La première est celle de la frontière. Deby lui-même n’a aucune confiance en cette ceinture. Celle-ci est composée des régiments ou régions militaires dirigés par des anciens militaires, souvent proches des rebelles et Deby de les soupçonner fortement d’être totalement infiltrés ou du moins attentifs à la cause des rebelles. Ce qui explique pourquoi il a fait retirer tous les blindés, RAM, etc., de la frontière vers N’djaména. Il compte beaucoup sur le régiment mobile, mieux équipé et organisé pour « fatiguer » les rebelles dès les premiers combats. La deuxième ceinture est stationnée à Mongo où une importante partie de l’armement lourd est positionné.

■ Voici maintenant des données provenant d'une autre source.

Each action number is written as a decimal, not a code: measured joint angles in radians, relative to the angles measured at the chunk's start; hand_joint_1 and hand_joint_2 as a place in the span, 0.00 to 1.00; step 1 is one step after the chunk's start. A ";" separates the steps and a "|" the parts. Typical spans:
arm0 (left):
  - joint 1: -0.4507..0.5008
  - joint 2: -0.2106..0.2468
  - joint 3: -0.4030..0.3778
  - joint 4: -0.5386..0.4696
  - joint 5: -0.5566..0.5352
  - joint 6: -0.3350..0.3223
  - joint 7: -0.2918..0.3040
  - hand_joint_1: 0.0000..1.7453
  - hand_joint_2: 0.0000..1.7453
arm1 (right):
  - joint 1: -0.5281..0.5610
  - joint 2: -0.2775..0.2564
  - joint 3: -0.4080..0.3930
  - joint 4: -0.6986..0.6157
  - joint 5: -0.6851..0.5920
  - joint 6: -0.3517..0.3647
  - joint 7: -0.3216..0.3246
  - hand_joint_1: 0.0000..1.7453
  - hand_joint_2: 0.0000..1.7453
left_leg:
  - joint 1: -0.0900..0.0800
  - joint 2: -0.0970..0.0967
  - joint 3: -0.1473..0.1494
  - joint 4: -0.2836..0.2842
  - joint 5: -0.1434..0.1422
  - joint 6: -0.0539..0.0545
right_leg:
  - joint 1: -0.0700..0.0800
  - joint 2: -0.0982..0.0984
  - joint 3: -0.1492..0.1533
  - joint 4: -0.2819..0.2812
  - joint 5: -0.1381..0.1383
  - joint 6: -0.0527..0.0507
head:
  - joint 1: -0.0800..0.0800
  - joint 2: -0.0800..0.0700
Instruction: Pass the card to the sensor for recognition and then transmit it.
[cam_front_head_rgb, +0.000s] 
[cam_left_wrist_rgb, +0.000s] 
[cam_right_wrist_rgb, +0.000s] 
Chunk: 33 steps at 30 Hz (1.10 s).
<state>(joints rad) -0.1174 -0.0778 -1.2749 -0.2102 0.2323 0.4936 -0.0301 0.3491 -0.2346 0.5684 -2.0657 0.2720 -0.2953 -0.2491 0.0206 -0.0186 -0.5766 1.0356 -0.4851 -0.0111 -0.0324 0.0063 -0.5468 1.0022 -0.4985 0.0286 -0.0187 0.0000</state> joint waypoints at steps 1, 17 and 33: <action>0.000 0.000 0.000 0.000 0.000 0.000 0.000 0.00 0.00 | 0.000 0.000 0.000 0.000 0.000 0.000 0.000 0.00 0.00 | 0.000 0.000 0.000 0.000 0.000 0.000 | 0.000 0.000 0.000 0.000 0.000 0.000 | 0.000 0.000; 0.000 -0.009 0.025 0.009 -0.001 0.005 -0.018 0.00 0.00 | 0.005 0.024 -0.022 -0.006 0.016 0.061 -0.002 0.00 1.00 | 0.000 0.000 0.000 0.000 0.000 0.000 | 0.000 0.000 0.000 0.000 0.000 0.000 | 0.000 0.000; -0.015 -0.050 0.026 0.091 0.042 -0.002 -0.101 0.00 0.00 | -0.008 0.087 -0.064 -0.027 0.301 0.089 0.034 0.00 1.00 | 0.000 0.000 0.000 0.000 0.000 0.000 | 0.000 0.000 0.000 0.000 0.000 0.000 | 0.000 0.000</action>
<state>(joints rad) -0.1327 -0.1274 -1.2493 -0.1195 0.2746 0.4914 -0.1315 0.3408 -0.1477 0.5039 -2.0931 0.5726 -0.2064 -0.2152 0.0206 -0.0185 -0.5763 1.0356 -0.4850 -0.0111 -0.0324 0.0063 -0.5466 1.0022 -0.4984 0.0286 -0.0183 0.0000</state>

Elle est composée des jeunes recrutés et formés après mai 2004. Ceux-là semblent insensibles aux jérémiades des rebelles et sont prêts à en découdre avec eux. Dans tous les cas c’est ce qu’espère Deby. Et enfin la troisième ceinture est N’djaména. Confiée à des fidèles et des membres de sa famille, cette colonne est de loin la mieux garnie en quantité et qualité. Deby a dit aux siens que « les FAN avaient tenu 9 mois face à l’armada libyenne alors qu’elles ne possédaient pas un millième de ce que j’ai aujourd’hui, alors je peux tenir même 9 ans ».

Le Cl Michel Mbaïlemal dit « OYO », à l’Est – le regain des activités militaires au sud du pays se confirme. Outre la confirmation de la présence des hommes armés rentrés par l’Est, les hommes du Cl « OYO » sont de plus en plus actifs, ce qui a obligé Deby d’envoyer une colonne au Sud. Selon des informations concordantes, le Cl Michel aurait effectué un déplacement à l’Est pour une rencontre avec les responsables de l’UFR.